Only lines containing "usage" belong in the answer, each copied from the entries below.

## [Given information]
━━━━

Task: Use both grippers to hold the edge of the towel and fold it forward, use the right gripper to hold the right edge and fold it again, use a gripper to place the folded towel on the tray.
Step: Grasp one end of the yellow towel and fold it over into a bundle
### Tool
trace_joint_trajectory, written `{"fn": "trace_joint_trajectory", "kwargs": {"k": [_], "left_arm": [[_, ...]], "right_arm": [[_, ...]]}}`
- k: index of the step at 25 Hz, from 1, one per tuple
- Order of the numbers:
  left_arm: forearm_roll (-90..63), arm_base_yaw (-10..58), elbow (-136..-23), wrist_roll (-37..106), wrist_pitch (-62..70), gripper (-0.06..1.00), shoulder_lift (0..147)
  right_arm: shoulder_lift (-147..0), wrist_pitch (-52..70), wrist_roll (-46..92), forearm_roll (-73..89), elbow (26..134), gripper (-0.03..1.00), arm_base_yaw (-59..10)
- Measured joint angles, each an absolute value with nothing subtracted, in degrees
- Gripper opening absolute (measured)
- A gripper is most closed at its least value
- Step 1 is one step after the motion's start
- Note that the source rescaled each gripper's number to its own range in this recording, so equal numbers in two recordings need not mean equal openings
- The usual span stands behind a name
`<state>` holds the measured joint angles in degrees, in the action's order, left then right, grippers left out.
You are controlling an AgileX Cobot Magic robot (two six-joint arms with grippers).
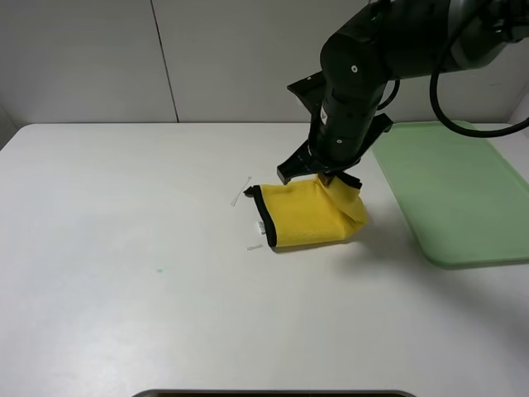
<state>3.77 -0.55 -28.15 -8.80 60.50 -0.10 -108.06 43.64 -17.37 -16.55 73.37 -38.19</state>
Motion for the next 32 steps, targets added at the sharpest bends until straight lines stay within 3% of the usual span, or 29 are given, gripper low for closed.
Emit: {"fn": "trace_joint_trajectory", "kwargs": {"k": [11, 28, 30, 32], "left_arm": [[3.77, -0.55, -28.15, -8.80, 60.50, 1.00, -0.10], [3.77, -0.55, -28.15, -8.80, 60.50, 1.00, -0.10], [3.77, -0.55, -28.15, -8.80, 60.50, 1.00, -0.10], [3.77, -0.55, -28.15, -8.80, 60.50, 1.00, -0.10]], "right_arm": [[-110.18, 36.58, -17.82, -7.52, 73.37, 0.04, -38.18], [-111.22, 36.21, -16.11, -3.34, 73.37, 0.05, -38.18], [-111.22, 36.05, -15.73, -2.12, 73.37, 0.17, -38.18], [-111.22, 35.85, -15.57, -0.37, 73.37, 0.50, -38.18]]}}
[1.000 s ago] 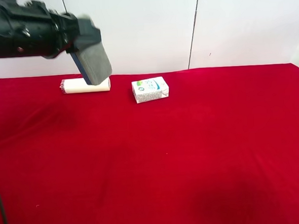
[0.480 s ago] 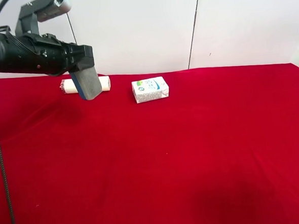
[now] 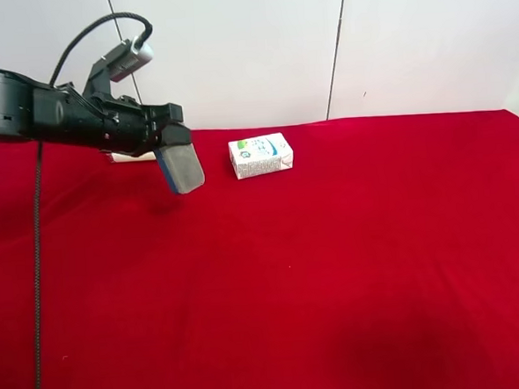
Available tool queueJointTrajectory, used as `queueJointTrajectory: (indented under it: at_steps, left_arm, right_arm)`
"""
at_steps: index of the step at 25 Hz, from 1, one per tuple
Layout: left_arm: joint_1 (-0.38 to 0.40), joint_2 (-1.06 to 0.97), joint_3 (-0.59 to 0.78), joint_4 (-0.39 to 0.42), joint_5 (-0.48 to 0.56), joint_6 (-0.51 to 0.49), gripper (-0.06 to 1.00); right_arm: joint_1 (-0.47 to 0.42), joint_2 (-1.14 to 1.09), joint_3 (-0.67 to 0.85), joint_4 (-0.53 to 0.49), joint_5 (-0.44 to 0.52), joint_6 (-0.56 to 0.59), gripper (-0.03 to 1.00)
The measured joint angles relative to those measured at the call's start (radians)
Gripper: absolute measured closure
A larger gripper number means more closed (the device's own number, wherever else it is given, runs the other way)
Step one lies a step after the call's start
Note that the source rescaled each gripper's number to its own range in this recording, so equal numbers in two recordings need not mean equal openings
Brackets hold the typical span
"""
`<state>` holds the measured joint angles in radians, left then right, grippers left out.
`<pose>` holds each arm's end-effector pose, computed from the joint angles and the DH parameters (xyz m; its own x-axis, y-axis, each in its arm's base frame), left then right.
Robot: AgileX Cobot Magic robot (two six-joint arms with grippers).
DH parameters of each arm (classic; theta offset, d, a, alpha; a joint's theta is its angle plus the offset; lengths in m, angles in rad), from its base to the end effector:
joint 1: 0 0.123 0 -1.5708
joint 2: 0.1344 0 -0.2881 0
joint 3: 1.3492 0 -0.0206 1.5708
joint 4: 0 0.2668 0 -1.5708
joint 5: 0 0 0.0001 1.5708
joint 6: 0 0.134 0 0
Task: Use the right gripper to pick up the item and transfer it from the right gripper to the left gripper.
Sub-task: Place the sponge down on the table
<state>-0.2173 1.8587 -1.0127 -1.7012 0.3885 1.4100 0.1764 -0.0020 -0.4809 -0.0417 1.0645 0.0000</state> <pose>0.3996 -0.1399 0.1367 -0.7470 -0.1170 -0.6545 0.2693 0.8468 -0.4587 0.0459 0.0032 0.2588 -0.4638 -0.1032 -0.8799 -0.1532 0.9876 -0.0351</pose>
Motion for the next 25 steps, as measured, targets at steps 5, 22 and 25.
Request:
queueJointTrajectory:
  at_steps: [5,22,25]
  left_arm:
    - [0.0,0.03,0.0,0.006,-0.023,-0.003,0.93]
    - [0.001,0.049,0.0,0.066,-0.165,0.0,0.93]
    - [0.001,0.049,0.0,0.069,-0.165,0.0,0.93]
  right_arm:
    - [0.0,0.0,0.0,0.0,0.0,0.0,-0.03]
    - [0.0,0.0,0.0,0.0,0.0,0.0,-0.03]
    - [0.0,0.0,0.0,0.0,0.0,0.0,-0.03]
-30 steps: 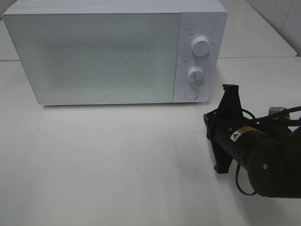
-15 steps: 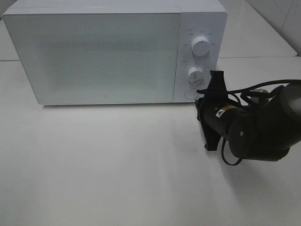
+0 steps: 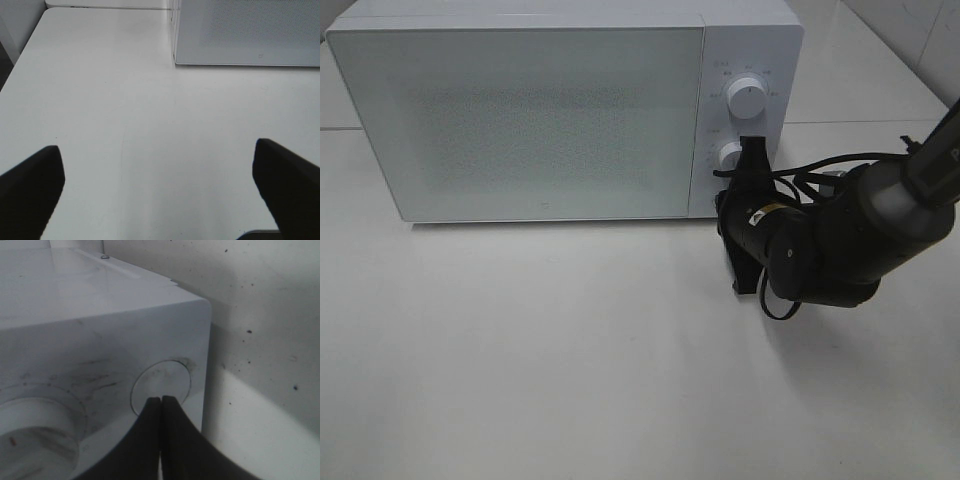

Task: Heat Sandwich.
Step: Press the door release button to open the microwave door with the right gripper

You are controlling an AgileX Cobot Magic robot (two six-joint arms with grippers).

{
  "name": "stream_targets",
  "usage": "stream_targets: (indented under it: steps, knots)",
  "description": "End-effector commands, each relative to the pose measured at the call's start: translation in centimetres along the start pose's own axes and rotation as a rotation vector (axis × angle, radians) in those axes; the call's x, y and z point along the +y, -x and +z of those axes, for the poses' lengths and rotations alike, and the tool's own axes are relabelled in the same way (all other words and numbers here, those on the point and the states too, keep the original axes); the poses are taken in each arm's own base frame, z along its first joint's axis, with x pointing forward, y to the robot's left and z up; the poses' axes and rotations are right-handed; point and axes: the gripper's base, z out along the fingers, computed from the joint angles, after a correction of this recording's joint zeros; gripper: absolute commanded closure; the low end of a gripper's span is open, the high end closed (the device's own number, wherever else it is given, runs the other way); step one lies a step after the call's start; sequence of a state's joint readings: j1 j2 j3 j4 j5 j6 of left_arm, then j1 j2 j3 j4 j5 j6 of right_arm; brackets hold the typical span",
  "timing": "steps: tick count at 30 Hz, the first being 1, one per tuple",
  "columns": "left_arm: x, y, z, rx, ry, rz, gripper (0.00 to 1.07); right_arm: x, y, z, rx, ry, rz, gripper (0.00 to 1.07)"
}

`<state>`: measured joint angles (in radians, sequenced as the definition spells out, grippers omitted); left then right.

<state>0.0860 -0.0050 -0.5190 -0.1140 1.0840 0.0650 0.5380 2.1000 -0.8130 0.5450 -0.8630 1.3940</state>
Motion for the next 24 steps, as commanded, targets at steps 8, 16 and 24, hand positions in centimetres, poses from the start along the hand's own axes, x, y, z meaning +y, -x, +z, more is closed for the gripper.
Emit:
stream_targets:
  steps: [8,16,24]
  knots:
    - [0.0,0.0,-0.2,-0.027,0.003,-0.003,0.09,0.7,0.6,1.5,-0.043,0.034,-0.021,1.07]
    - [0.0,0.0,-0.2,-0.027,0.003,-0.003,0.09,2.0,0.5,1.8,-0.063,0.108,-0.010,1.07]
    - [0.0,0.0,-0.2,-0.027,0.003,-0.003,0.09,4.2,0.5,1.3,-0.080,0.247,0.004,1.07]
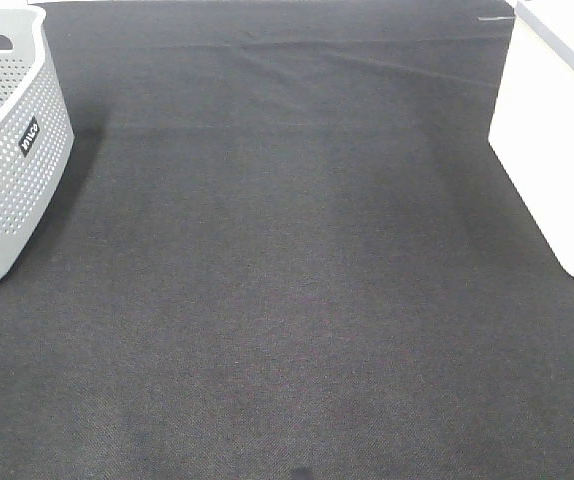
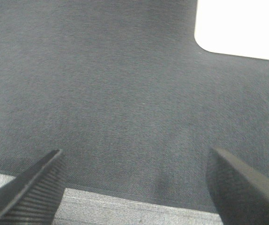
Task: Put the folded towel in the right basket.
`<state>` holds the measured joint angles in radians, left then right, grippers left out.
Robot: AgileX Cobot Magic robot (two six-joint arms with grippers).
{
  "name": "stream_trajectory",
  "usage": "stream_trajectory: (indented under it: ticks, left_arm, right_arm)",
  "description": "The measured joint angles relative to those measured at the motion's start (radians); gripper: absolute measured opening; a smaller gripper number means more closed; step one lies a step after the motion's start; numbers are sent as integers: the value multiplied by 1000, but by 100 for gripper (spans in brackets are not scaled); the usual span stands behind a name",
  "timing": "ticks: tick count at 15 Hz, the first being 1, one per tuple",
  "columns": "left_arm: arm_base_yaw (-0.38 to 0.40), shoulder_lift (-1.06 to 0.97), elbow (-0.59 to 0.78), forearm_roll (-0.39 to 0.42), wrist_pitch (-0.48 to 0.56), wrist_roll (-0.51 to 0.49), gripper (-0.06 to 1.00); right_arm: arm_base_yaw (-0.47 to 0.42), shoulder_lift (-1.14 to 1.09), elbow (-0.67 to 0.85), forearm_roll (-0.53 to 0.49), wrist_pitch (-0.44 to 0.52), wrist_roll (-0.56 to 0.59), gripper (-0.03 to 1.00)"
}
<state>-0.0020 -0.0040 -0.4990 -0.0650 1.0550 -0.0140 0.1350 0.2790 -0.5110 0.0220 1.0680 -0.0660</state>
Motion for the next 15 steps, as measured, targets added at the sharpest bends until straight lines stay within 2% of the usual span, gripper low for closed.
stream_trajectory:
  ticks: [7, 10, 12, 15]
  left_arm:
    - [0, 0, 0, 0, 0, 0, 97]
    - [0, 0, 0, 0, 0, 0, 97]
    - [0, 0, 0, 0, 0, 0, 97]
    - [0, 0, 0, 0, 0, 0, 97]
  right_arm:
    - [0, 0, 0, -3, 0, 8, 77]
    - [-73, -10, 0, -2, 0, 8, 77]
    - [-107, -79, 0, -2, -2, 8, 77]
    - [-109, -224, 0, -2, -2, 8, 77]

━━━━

## [Task response]
  "usage": "stream_targets: (indented under it: steps, knots)",
  "usage": "stream_trajectory: (indented under it: ticks, left_arm, right_arm)",

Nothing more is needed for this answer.